[Date Prev][Date Next][Thread Prev][Thread Next][Date Index][Thread Index]

Final thoughts on Pitino



At the end of the Pitino era, the team was really beginning to deteriorate,
and he did the right thing by stepping down. He deserves credit for
abandoning the remainder of his contract. He was impossible to fire so he
had all the leverage in this situation, but he stuck to his word. In
addition, I respect the fact that he didn't try to trade his way out of the
problem. He surely had the opportunity to make a short term improvement to
the team by trading away future first round draft picks, but he didn't.

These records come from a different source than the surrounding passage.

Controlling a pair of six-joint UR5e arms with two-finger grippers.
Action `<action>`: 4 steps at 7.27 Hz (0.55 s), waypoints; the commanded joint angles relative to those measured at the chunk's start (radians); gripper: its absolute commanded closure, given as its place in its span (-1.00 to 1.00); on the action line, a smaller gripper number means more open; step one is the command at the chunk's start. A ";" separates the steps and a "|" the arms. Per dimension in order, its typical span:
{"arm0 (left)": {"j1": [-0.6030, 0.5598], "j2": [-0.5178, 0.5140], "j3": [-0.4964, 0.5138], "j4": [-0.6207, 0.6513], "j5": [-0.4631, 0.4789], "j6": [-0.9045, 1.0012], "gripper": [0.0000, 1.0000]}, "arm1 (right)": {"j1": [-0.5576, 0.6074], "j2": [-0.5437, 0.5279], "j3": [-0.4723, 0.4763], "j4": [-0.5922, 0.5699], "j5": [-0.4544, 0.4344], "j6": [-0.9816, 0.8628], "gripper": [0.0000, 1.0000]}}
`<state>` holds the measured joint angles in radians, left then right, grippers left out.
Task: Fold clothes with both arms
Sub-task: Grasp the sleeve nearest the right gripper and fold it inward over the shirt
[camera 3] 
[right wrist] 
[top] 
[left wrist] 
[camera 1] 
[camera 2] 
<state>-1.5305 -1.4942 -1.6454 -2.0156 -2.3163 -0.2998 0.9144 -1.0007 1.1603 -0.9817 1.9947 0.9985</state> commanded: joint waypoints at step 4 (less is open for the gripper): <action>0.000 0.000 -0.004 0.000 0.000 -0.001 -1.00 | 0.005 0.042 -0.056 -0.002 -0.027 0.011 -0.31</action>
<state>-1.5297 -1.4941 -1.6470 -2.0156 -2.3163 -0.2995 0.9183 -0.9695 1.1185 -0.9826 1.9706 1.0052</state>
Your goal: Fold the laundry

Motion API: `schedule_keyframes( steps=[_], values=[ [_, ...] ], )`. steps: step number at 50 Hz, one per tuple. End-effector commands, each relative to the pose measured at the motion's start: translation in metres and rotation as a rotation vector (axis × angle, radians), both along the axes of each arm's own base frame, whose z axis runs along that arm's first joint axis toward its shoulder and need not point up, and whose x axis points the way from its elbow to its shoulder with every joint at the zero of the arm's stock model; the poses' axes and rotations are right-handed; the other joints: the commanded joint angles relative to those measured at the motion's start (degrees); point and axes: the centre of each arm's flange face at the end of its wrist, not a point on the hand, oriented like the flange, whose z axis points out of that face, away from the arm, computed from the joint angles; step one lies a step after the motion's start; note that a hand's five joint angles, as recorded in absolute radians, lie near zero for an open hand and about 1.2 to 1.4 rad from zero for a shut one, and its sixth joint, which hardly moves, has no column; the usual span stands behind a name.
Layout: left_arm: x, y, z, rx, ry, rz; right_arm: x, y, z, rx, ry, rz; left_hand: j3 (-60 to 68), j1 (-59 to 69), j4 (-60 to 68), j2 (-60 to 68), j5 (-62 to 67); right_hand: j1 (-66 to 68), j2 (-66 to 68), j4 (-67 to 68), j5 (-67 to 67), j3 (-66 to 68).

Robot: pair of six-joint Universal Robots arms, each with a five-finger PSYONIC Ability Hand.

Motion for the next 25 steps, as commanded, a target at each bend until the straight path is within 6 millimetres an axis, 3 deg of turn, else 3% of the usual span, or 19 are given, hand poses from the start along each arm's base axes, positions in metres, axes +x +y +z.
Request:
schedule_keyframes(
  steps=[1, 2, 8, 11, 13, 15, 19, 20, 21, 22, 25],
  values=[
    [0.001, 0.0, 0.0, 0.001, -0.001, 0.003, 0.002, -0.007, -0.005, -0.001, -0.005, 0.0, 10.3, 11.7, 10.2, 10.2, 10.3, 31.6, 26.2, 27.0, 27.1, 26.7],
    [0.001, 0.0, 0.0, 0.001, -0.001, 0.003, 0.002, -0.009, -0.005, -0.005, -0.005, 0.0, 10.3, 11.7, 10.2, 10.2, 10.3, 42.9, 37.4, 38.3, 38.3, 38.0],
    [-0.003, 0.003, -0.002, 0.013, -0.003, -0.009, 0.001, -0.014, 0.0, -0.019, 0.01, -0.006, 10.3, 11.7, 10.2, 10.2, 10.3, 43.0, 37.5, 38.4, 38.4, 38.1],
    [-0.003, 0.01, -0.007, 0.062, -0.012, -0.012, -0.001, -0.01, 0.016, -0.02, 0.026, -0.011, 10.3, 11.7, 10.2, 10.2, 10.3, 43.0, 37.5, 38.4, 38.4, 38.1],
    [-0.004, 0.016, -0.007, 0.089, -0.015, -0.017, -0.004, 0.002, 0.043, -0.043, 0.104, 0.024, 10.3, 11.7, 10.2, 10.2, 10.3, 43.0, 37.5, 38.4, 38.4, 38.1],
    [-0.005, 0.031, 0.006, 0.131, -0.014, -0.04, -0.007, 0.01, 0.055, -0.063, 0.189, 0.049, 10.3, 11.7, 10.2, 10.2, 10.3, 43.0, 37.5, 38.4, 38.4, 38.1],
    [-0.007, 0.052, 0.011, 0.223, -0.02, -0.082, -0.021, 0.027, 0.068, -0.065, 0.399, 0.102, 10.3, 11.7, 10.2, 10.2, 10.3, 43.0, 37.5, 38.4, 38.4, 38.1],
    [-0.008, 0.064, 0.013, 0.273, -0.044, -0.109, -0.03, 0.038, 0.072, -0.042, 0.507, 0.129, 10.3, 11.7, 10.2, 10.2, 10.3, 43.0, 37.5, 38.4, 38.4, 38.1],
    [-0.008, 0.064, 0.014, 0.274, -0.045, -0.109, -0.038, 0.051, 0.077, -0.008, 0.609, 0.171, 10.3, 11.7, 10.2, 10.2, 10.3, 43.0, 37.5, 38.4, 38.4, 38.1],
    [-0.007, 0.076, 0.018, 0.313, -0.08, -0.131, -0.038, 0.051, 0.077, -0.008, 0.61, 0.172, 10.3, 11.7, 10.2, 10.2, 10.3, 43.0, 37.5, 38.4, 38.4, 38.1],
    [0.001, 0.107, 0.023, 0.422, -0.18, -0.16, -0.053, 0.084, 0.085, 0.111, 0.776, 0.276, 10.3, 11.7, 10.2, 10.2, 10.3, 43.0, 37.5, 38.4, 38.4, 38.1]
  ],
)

He clearly failed in his mission and has stated that without any ambiguity.
I don't really understand how people are still criticizing him for
"spinning" things. The guy quit and left $25M on the table because he
wasn't getting the job done. I've also read, and heard on talk radio,
people criticizing him for wimping out and quitting on the team. These guys
are huge hypocrites. They've been hounding him to leave for years and when
he does, they have to try to get a few more parting shots in.

I've been hearing how Pitino was both the worst GM in the league and the
worst coach. Surprisingly enough, we didn't have the worst team in the
league given this combination. My feeling is that he missed some major
opportunities as a GM (McGrady, Marion) and added some poor pieces
(Anderson, Potapenko). On the other hand, he did pretty well to get Battie
and got pretty decent value out of Mercer -- better than any of the other
teams that had him, in any case. Overall, below average, but nothing
amazingly bad on the order of trading Webber for Richmond, or Eddie Jones
and Elden Campbell for Glen Rice and then Horace Grant, for instance.
Missing on McGrady hurts but so did about five other teams.

As far as coaching, he never got the team to execute on offense (passing)
or defense. On the offensive end, the major problem was that he could never
get Antoine Walker to consistently buy into playing team ball. I don't know
about the idea of discipline that some people have. I'm not aware of any
success story where the coach got through to his star player through
suspensions, benchings, or whatever. You hear about how Iverson would skip
practices, and Larry Brown would always complain to the media and threaten,
but Iverson would be out there 40 minutes per game. Or now, how Phil
Jackson wants the ball to go through Shaq, but Kobe has decided that Kobe
goes first, and not the team. Another example is how Paul Westphal
suspended Payton, lifted it, and then got fired shortly afterwards. I don't
think you can't discipline people into buying into what you want them to
do, especially when they're more powerful than you. But in any case, this
was a failure that Pitino had.

On defense, I guess I don't know exactly what the problem was. My
impression was that he didn't get the right players to be a good defensive
team. During his show, he stated that his philosophy was to acquire good
offensive players and teach them to play defense, and he compared that to
Larry Brown's opposite approach. Obviously Larry Brown was smarter. I still
don't believe that this group is going to be any good at defense any time
soon, regardless of what system is used. Even so, I don't think they
executed as well as they should have, and the blame lies on the coach again.

Rather than say "Pitino the GM failed Pitino the coach", I would say that
Pitino the GM and Pitino the coach somehow didn't work together very well.
I look at Larry Brown's personnel moves in Philly and they're hit and miss
in terms of success rate, but almost every move has been consistent with
his vision for what he wants to accomplish as a coach. Pitino, on the other
hand, didn't seem to have a very clear vision, and the overall effect of
his moves were less than the sum of the individual parts, in a sense.